**WORK ORDER**: Scan the records below and copy every line that contains the string "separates".

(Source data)
Content starts
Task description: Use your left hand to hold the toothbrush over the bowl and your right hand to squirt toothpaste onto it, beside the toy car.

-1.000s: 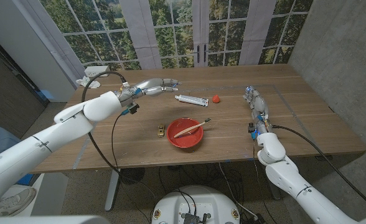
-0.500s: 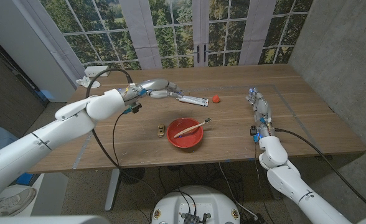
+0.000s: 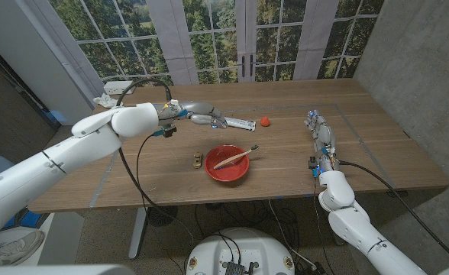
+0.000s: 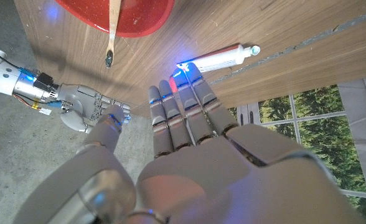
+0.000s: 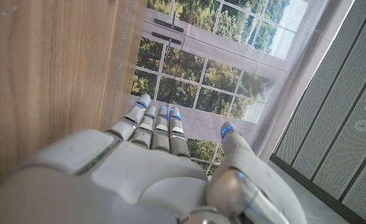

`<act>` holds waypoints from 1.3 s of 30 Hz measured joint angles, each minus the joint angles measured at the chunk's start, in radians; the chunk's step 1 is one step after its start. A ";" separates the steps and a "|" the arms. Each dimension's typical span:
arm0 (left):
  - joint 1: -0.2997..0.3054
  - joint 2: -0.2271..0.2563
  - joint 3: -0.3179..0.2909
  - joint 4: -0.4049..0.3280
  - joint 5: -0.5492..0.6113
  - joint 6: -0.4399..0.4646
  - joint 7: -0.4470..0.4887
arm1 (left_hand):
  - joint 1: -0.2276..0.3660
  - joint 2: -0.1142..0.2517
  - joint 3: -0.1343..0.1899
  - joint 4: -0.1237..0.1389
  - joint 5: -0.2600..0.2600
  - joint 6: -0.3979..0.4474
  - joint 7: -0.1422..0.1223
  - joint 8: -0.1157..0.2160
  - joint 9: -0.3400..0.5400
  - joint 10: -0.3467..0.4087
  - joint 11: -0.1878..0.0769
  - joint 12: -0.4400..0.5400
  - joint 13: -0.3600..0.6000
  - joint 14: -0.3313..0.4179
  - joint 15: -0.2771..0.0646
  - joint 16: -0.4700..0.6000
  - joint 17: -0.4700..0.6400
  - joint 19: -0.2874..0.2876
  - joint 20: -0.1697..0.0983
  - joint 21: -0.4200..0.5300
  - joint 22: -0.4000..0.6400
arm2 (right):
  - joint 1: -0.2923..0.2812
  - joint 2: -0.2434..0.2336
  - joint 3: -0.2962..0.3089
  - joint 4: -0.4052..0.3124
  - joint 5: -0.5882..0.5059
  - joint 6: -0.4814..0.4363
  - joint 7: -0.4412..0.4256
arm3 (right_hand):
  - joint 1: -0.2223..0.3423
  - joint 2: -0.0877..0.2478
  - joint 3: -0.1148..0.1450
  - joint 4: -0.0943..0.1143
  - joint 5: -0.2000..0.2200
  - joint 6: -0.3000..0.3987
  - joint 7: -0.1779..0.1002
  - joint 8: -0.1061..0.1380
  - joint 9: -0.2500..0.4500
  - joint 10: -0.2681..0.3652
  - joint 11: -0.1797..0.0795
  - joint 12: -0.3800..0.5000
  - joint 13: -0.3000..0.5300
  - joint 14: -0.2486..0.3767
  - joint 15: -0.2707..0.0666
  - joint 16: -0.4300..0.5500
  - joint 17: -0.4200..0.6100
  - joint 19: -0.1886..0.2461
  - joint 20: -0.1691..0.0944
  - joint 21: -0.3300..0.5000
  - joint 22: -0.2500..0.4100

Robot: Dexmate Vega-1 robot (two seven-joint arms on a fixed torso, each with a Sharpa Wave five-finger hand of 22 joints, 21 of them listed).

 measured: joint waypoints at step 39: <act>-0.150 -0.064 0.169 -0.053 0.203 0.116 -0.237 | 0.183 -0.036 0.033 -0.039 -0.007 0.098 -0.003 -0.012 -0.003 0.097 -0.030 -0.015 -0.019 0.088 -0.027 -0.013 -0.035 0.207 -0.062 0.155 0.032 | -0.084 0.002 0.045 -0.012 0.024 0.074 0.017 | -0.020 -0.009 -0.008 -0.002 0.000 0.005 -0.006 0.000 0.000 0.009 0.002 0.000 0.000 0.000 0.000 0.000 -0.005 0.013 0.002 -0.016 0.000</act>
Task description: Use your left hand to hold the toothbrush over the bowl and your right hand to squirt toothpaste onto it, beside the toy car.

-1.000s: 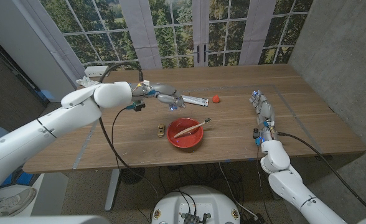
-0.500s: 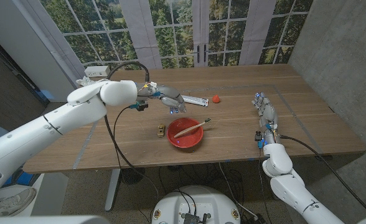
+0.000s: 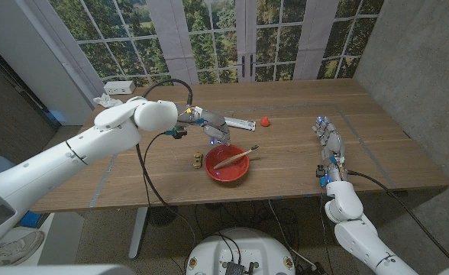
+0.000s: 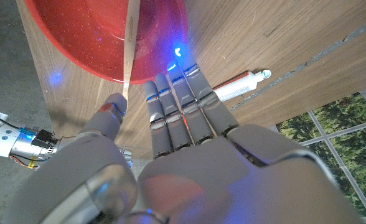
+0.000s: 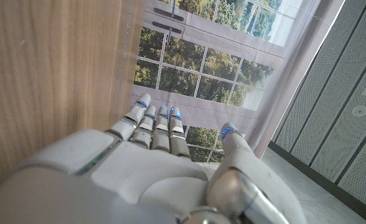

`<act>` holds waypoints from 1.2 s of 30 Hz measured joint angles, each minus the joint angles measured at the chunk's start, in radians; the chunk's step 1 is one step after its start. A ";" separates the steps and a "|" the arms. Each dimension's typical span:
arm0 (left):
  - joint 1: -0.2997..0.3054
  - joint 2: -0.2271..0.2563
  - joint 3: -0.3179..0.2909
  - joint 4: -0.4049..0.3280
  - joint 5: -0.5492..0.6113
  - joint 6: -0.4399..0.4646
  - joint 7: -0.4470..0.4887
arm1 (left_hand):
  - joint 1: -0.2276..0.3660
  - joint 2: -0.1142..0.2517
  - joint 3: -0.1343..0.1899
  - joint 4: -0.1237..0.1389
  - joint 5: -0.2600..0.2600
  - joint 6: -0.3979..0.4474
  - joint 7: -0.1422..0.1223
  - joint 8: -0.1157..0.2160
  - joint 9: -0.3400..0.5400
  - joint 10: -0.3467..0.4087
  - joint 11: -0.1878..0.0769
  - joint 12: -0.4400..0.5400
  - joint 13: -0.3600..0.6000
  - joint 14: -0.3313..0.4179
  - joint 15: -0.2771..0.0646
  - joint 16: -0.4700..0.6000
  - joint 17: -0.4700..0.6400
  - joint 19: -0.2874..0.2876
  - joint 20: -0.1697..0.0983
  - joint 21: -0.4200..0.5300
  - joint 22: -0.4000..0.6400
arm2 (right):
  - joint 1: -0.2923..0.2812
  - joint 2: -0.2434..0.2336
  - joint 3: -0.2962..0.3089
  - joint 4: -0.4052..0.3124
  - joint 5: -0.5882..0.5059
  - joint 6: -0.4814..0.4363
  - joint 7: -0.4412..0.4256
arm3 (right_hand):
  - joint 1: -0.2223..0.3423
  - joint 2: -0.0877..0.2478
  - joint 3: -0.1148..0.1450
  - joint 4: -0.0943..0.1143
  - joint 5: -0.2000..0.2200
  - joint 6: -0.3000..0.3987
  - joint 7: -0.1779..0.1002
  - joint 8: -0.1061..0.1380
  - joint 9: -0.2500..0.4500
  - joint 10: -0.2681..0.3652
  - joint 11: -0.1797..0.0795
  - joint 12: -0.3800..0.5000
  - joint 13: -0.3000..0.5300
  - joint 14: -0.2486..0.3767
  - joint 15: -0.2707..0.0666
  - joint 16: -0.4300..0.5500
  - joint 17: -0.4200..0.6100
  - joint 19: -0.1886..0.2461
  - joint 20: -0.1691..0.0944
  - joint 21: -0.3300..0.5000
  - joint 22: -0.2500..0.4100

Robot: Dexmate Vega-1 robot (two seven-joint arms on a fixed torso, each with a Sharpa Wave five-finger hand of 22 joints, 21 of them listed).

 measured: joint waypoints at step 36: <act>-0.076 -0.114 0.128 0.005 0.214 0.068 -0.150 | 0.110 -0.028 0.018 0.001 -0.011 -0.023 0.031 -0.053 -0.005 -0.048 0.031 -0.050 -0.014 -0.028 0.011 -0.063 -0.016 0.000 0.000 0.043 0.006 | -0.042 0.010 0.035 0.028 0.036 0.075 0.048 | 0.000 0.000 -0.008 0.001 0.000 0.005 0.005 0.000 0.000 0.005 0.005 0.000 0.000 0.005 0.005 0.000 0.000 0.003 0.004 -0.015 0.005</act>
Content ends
**REPLY**:
`<act>` holds waypoints from 1.3 s of 30 Hz measured joint angles, each minus the joint angles measured at the chunk's start, in radians; the chunk's step 1 is one step after its start. A ";" separates the steps and a "|" the arms. Each dimension's typical span:
`<act>` holds waypoints from 1.2 s of 30 Hz measured joint angles, each minus the joint angles measured at the chunk's start, in radians; the chunk's step 1 is one step after its start. A ";" separates the steps and a "|" the arms. Each dimension's typical span:

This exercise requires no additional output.